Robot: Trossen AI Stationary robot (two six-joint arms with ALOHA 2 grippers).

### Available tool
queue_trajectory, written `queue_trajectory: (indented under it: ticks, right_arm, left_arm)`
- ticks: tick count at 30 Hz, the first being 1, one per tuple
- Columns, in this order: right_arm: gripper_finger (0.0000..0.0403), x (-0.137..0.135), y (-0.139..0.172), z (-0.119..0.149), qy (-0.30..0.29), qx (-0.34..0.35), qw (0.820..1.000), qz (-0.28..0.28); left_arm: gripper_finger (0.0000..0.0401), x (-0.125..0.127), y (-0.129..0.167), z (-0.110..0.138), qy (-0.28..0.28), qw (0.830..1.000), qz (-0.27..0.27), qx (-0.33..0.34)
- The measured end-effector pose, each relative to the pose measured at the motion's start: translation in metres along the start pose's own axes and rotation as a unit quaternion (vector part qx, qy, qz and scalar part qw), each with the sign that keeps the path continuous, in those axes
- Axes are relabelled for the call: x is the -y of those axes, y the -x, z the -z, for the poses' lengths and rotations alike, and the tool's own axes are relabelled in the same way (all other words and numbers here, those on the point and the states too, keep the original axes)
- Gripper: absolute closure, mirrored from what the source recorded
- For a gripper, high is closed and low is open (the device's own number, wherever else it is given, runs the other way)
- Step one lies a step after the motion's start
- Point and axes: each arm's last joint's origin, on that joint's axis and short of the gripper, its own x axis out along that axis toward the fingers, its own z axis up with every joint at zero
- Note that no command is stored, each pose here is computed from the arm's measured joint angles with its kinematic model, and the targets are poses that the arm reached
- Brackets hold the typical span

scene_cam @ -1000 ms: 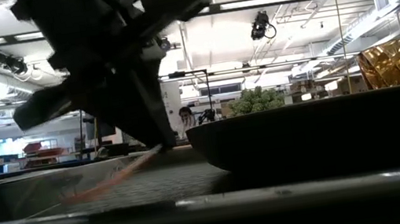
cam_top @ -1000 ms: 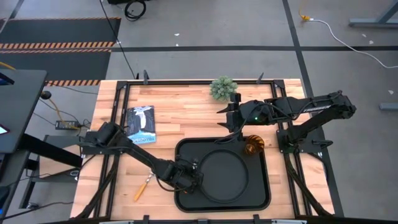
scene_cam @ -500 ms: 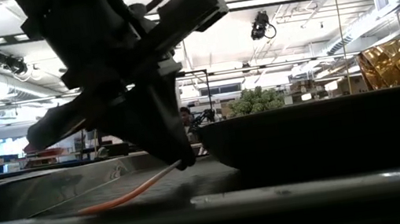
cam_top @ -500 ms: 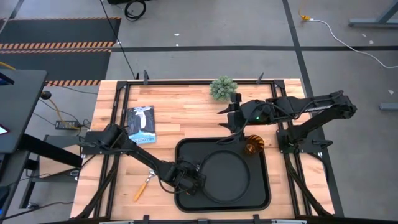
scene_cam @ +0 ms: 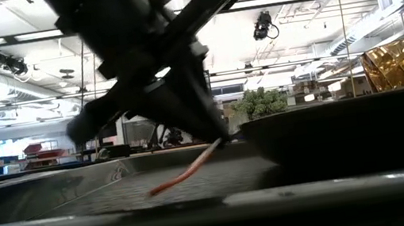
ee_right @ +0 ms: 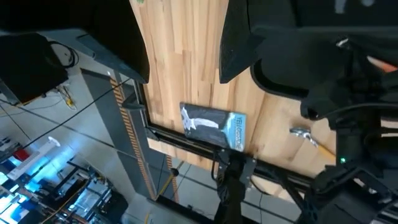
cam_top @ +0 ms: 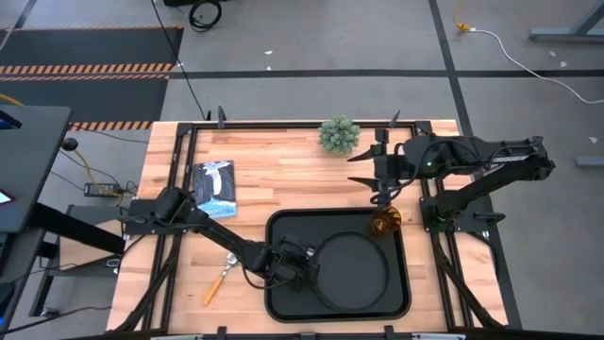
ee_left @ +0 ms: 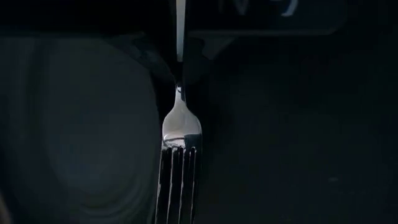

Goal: Pick and place plate/cup/fork/spoon on tray
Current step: Put the orange fork on the black tray to the left of the black plate

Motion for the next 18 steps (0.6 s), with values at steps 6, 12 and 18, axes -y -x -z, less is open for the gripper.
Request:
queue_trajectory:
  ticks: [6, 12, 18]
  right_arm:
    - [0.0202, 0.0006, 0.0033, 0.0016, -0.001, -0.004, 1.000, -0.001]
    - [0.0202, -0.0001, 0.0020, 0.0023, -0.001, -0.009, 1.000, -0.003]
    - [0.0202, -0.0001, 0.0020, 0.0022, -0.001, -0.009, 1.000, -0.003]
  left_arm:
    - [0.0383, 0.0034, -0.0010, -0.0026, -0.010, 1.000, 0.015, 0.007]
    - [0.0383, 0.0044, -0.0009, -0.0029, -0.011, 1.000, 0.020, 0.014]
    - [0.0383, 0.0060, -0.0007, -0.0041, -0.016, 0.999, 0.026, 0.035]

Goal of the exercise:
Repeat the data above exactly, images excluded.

Reply:
Robot: Trossen AI Stationary robot (two six-joint arms with ALOHA 2 grippers).

### Available tool
queue_trajectory, written `queue_trajectory: (indented under it: ticks, right_arm, left_arm)`
- ticks: tick count at 30 Hz, the first being 1, one per tuple
- Columns, in this order: right_arm: gripper_finger (0.0000..0.0403), x (-0.137..0.135), y (-0.139..0.172), z (-0.119..0.149), qy (-0.30..0.29), qx (-0.34..0.35), qw (0.820..1.000), qz (-0.28..0.28); left_arm: gripper_finger (0.0000..0.0401), x (-0.125..0.127), y (-0.129..0.167), z (-0.110..0.138), qy (-0.28..0.28), qw (0.830..1.000), qz (-0.27..0.27), qx (-0.33..0.34)
- The measured end-effector pose, each relative to the pose measured at the motion's start: translation in metres along the start pose's own axes and rotation as a unit quaternion (vector part qx, qy, qz and scalar part qw), each with the sign that keeps the path continuous, in those axes
- Axes are relabelled for the call: x is the -y of those axes, y the -x, z the -z, for the poses' lengths and rotations alike, and the tool's own axes are relabelled in the same way (all other words and numbers here, those on the point and the states too, keep the original axes)
- Gripper: absolute closure, mirrored from what the source recorded
- For a gripper, high is closed and low is open (the device's own number, wherever else it is given, runs the other way)
- Step one lies a step after the motion's start
- Point and axes: each arm's last joint's origin, on that joint's axis and short of the gripper, its own x axis out along that axis toward the fingers, its own z axis up with every joint at zero
- Note that no command is stored, each pose here is computed from the arm's measured joint angles with its kinematic model, and the targets are poses that the arm reached
- Brackets hold the typical span

scene_cam @ -1000 ms: 
cam_top @ -1000 ms: 
scene_cam @ -500 ms: 
cam_top @ -500 ms: 
scene_cam @ +0 ms: 
ee_right @ +0 ms: 
cam_top @ +0 ms: 
ee_left @ +0 ms: 

Goal: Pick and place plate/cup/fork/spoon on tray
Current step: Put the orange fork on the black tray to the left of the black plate

Motion for the next 18 steps (0.6 s), with values at steps 6, 12 and 18, axes -y -x -z, less is open for the gripper.
Request:
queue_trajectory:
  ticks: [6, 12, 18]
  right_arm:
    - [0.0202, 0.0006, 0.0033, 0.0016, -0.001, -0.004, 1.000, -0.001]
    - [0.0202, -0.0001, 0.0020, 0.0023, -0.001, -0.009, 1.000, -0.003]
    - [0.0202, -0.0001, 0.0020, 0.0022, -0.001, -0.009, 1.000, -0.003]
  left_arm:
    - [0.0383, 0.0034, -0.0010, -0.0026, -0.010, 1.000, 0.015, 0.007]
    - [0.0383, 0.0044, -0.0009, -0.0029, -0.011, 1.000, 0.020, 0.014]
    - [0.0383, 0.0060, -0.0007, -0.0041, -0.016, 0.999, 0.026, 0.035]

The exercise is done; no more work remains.